*Exercise aim*
Your task is to copy every line below that contains the word "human".

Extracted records
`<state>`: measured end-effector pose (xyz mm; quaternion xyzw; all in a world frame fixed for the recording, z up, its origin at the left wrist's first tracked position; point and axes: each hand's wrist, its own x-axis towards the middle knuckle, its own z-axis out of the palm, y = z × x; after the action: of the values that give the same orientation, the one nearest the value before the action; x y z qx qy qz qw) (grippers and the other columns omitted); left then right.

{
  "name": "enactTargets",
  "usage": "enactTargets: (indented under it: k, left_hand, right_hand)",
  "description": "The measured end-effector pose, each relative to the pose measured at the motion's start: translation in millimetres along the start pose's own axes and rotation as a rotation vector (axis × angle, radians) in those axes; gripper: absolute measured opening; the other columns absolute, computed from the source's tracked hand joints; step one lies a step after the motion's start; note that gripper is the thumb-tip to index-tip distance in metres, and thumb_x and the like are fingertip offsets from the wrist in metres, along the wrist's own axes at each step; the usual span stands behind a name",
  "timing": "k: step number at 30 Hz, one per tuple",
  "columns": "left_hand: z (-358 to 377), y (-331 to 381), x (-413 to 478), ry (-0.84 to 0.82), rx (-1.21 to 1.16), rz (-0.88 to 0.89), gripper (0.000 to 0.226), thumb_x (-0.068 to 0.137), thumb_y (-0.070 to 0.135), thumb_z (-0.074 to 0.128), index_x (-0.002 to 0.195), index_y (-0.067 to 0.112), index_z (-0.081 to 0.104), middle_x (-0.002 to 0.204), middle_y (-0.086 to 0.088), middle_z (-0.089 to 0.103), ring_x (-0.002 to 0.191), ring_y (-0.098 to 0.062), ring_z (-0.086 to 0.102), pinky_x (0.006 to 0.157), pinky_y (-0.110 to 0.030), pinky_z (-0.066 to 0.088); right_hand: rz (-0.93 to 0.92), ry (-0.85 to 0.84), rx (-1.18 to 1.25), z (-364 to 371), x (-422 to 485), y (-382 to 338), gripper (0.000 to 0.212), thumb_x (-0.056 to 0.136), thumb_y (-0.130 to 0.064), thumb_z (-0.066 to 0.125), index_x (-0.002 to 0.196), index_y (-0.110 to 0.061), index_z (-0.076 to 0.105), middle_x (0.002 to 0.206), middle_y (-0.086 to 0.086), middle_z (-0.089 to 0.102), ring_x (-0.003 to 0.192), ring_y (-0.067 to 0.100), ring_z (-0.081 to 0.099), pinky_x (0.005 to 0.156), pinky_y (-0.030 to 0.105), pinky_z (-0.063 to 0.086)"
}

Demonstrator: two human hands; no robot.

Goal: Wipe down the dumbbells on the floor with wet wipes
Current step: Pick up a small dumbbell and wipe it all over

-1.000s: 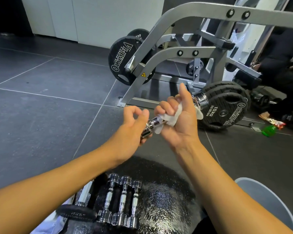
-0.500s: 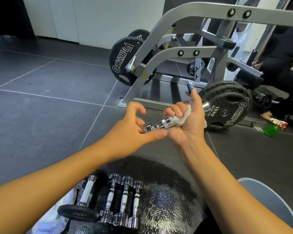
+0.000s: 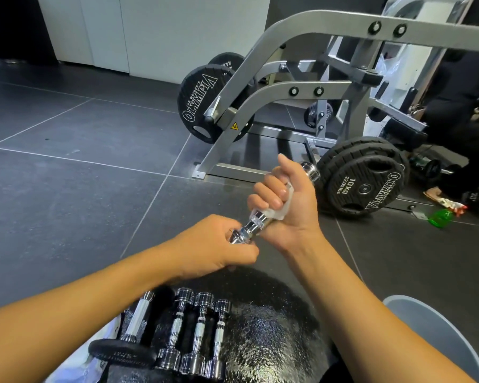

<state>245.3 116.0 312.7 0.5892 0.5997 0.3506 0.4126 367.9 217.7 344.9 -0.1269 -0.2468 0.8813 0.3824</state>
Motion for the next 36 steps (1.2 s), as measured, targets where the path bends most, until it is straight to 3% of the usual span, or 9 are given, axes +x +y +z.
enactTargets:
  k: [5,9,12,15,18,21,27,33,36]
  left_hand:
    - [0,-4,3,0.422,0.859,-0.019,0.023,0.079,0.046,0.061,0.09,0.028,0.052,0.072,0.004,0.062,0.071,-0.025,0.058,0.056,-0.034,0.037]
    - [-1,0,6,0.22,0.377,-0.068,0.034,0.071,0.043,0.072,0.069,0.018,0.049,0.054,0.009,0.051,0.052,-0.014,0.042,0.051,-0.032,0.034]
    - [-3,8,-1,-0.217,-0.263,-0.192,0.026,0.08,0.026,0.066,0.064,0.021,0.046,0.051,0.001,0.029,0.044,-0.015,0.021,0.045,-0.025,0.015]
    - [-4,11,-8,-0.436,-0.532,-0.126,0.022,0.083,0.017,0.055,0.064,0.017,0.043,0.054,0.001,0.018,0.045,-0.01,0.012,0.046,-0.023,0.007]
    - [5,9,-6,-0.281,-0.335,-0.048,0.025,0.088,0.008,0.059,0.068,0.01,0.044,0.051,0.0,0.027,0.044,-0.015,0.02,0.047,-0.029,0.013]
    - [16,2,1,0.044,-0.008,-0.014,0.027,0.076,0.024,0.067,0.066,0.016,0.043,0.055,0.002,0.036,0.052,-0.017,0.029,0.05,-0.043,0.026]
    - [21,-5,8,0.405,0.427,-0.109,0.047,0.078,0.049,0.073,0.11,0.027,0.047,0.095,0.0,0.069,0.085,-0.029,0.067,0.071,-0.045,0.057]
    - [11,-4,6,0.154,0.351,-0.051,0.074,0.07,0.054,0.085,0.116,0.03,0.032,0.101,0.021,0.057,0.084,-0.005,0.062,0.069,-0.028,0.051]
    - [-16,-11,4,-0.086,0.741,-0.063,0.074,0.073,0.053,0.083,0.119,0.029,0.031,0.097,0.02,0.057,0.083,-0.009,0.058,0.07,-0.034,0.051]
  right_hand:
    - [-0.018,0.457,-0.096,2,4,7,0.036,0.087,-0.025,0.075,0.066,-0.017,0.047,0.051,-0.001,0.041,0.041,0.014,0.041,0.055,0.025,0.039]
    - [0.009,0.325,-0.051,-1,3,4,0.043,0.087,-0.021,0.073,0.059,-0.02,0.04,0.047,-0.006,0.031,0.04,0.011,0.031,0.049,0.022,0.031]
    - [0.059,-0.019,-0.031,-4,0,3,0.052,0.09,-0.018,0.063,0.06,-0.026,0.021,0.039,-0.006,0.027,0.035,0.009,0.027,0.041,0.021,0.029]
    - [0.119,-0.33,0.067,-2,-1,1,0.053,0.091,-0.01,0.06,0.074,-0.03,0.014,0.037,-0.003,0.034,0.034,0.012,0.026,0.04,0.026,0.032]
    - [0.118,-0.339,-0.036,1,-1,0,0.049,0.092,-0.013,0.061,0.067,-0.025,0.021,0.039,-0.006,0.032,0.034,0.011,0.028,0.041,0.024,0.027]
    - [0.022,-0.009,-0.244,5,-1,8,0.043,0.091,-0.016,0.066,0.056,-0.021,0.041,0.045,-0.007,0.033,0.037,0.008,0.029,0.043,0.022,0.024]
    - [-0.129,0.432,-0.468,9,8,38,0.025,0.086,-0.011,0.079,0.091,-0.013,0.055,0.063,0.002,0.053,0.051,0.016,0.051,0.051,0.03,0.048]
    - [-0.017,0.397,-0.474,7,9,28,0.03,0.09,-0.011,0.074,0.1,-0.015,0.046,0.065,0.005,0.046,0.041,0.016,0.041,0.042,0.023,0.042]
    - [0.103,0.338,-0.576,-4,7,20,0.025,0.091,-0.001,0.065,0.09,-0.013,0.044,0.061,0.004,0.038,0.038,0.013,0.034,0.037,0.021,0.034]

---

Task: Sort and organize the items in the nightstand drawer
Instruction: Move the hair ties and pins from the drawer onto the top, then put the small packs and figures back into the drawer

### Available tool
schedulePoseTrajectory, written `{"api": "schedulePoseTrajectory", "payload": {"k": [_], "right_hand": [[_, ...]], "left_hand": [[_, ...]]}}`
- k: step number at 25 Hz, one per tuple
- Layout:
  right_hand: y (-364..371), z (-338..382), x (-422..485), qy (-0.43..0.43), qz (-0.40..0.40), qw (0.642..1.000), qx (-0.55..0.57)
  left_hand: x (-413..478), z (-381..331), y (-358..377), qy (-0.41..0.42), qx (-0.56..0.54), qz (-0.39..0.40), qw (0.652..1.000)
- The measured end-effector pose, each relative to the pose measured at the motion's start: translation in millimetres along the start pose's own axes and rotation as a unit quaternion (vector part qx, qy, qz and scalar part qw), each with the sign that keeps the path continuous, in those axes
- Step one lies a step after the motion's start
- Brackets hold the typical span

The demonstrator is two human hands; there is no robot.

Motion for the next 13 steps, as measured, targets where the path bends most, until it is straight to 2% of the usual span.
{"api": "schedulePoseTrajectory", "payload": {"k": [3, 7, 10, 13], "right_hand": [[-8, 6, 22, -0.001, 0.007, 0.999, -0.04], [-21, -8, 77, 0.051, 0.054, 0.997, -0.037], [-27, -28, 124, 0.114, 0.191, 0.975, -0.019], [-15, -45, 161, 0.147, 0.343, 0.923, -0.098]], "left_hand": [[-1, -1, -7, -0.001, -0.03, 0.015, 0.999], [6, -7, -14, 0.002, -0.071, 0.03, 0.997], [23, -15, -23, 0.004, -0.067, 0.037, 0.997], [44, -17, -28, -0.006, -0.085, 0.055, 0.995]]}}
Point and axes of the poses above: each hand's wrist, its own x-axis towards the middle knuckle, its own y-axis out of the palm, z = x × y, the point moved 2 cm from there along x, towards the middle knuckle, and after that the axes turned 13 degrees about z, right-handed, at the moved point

*Written solution*
Demonstrator: two human hands; no robot.
The demonstrator is two human hands; there is no robot.

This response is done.